▶ [What this task involves]: Copy each line of the records below that has "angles" in it.
(Records shown Opens)
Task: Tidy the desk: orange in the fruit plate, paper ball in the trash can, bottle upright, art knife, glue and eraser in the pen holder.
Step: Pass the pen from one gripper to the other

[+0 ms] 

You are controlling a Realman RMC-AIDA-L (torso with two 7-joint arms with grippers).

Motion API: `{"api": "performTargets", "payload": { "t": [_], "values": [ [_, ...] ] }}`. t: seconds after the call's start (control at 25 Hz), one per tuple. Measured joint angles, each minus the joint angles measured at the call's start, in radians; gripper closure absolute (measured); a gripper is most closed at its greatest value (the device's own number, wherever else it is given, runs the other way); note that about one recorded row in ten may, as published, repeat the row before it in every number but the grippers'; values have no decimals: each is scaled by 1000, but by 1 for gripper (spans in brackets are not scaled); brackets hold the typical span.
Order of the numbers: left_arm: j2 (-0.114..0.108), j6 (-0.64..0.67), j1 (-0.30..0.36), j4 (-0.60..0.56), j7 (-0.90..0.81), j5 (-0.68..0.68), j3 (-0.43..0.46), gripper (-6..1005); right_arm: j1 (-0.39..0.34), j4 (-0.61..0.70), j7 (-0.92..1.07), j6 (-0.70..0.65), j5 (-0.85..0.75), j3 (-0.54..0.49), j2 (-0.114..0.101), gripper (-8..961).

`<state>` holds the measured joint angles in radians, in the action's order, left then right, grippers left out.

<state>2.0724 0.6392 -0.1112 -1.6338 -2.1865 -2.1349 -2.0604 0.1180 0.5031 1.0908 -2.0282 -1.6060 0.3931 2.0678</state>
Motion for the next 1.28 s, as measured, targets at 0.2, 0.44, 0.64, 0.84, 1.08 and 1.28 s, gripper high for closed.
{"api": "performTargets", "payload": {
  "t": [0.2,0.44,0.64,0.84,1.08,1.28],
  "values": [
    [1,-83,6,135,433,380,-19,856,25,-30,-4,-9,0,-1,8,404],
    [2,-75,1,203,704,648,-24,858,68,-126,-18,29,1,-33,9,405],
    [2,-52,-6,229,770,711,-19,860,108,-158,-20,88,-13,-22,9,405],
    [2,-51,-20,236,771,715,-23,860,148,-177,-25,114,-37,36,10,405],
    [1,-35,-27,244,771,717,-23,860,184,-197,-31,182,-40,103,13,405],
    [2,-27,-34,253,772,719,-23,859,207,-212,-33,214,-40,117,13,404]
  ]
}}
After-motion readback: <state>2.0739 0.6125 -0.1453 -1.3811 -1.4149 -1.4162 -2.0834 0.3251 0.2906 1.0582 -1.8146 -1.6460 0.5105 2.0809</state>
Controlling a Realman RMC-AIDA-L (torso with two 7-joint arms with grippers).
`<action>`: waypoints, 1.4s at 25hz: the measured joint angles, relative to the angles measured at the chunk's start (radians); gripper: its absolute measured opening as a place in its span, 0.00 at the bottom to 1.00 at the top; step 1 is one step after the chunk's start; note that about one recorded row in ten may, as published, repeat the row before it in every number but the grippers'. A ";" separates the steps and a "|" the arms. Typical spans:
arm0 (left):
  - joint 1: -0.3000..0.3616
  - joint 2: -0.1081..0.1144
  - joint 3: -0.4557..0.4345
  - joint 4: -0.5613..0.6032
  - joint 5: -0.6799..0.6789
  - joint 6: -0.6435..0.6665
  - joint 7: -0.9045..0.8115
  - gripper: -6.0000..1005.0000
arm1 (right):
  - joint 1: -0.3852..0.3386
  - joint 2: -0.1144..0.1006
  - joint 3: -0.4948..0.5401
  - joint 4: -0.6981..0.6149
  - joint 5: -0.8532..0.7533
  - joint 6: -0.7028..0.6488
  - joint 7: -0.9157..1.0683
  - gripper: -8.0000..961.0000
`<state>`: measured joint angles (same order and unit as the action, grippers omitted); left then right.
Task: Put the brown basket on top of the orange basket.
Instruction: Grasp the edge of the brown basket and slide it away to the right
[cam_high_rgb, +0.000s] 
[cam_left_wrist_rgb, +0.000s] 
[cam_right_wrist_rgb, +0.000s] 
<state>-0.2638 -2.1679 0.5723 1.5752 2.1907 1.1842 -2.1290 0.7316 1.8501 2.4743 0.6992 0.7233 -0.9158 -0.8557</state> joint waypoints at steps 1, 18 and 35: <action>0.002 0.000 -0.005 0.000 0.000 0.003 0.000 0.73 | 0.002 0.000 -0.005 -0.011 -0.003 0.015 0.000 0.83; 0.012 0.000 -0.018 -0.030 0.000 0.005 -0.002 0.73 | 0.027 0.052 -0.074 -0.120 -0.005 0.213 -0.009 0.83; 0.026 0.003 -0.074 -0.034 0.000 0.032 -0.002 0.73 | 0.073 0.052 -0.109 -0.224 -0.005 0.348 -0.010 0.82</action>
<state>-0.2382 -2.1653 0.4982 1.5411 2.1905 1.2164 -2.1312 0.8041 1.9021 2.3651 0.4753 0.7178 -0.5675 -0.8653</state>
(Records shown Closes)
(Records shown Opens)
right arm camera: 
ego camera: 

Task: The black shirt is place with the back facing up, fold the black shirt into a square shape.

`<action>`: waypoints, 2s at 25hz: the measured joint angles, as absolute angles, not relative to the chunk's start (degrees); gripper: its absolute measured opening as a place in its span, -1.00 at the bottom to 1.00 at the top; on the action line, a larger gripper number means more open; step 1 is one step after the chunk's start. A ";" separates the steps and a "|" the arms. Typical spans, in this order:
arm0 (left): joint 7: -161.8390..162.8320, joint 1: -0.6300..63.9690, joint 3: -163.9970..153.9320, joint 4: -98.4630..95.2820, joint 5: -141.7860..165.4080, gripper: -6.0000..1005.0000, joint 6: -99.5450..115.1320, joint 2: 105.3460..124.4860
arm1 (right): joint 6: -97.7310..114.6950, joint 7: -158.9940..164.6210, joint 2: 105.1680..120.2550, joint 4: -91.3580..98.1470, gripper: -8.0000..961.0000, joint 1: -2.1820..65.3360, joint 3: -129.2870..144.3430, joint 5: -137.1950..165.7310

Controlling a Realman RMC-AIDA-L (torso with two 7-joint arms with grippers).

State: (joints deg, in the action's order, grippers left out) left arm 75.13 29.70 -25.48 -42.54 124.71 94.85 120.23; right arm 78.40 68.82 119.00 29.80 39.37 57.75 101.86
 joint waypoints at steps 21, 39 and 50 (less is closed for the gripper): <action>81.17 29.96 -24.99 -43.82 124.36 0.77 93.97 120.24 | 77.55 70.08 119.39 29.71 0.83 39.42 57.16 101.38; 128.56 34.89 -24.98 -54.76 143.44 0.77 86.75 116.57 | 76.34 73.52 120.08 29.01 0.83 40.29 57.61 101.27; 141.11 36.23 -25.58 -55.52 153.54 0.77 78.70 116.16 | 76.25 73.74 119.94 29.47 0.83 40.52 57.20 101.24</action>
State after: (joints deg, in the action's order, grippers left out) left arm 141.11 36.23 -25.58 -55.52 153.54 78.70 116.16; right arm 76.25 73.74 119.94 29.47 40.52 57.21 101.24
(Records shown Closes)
▶ [Result of the exercise]:
Motion API: `{"api": "performTargets", "payload": { "t": [_], "values": [ [_, ...] ] }}`. t: seconds after the call's start (control at 25 Hz), one per tuple. Measured joint angles, each minus the joint angles measured at the call's start, in radians; gripper closure absolute (measured); a gripper is most closed at its greatest value (the device's own number, wherever else it is given, runs the other way); note that about one recorded row in ten may, as published, repeat the row before it in every number but the grippers'; values have no decimals: each is scaled by 1000, but by 1 for gripper (spans in brackets are not scaled); brackets hold the typical span.
`<state>` holds the measured joint angles in radians, in the action's order, left then right, grippers left out.
`<action>`: waypoints, 1.4s at 25hz: the measured joint angles, relative to the angles measured at the chunk's start (radians); gripper: its absolute measured opening as a place in its span, 0.00 at the bottom to 1.00 at the top; step 1 is one step after the chunk's start; note that about one recorded row in ten may, as published, repeat the row before it in every number but the grippers'. A ";" separates the steps and a "|" the arms. Typical spans:
`<state>`: measured joint angles (same order and unit as the action, grippers omitted); left then right.
`<action>`: waypoints, 2s at 25hz: the measured joint angles, as absolute angles, not relative to the chunk's start (degrees); gripper: its absolute measured opening as a place in its span, -1.00 at the bottom to 1.00 at the top; on the action line, a larger gripper number means more open; step 1 is one step after the chunk's start. A ";" separates the steps and a "|" the arms. Typical spans, in this order:

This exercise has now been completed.